Work to complete:
Each line below from the one containing "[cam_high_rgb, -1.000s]" through the one containing "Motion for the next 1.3" is to be given again exactly, and no line outside that span.
··· Exercise materials
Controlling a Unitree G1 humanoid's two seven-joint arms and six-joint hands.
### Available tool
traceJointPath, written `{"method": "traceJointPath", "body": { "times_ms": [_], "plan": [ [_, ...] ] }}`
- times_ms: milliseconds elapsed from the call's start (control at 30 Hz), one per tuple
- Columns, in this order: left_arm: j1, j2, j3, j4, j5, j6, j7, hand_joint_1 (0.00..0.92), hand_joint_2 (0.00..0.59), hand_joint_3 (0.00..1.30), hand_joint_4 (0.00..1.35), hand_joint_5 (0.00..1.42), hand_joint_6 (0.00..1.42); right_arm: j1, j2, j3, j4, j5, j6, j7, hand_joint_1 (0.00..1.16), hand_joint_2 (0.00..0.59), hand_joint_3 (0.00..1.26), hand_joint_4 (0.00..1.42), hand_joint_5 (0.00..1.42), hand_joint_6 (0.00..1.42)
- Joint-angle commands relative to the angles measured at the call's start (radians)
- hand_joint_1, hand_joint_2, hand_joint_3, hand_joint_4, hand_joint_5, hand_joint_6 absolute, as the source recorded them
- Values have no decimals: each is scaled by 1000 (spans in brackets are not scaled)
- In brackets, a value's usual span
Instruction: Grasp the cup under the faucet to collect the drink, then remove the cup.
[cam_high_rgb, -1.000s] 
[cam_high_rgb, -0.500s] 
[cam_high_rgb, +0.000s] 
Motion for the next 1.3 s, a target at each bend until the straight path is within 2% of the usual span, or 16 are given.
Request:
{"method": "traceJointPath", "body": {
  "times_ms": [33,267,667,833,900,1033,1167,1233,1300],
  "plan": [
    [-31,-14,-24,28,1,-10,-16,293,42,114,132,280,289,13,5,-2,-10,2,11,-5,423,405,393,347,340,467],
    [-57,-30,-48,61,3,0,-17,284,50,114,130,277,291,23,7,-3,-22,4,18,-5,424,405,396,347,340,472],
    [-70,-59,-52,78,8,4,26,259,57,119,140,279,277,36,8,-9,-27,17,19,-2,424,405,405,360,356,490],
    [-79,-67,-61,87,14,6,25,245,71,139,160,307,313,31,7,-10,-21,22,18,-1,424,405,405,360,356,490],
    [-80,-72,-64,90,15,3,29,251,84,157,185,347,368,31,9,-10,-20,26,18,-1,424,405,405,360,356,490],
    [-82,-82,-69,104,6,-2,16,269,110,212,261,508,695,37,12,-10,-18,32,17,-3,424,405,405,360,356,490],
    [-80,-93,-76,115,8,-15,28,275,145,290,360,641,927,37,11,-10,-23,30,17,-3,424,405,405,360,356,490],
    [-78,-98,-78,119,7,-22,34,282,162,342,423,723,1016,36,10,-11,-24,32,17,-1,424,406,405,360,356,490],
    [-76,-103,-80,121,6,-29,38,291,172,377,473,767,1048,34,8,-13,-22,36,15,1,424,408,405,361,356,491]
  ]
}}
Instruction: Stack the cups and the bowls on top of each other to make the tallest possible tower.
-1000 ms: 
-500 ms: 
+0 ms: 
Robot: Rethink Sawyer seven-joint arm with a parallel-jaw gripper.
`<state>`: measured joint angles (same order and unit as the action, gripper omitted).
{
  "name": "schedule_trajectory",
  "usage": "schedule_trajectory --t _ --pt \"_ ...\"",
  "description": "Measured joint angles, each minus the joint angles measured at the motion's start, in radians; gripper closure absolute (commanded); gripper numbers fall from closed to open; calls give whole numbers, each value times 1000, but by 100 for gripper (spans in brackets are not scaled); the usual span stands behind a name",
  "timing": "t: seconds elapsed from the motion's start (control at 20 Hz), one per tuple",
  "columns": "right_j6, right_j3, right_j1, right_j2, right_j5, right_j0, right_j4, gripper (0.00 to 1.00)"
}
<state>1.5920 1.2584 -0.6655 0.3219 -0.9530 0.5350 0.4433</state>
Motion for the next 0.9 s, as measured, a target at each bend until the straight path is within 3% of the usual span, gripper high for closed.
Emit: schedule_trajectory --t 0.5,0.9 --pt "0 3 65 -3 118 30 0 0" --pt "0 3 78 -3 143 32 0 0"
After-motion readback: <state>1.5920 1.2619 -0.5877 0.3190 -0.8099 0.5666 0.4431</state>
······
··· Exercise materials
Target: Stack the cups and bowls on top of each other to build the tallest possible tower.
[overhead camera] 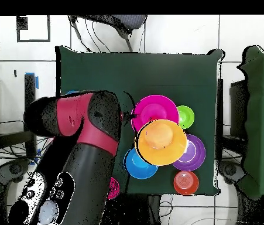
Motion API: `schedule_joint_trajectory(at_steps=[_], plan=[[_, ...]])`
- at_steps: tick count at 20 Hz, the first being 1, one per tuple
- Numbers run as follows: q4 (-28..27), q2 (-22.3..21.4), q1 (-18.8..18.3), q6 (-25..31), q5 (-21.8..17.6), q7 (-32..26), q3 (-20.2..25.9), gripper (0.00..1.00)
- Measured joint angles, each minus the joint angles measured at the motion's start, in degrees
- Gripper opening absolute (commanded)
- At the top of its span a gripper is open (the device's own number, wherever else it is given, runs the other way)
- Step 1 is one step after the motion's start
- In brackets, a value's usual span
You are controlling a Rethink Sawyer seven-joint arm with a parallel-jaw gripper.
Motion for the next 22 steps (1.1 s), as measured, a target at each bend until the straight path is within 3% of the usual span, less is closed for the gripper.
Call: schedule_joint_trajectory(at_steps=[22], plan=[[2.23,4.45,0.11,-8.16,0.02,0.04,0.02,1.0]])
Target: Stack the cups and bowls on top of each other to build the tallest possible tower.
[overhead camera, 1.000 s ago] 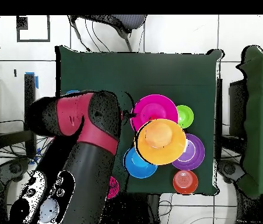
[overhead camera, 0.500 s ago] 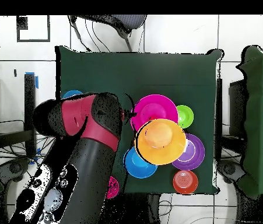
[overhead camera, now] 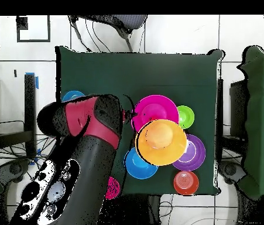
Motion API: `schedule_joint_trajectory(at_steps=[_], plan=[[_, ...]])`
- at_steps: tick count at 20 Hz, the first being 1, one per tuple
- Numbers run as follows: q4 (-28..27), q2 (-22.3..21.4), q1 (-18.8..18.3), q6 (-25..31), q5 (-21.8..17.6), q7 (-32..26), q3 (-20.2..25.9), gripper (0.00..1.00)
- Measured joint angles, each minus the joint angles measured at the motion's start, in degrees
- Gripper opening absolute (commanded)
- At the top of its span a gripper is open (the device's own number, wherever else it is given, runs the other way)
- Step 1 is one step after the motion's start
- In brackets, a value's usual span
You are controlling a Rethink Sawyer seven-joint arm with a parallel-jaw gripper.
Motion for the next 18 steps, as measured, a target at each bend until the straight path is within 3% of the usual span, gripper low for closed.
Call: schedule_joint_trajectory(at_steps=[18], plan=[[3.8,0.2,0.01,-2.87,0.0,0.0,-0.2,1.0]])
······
Result of the exercise:
[cam_high_rgb, -1.000s] 
[cam_high_rgb, -0.500s] 
[cam_high_rgb, +0.000s] 
Motion for the next 1.3 s, a target at each bend until the straight path is within 2% of the usual span, or 16 are given.

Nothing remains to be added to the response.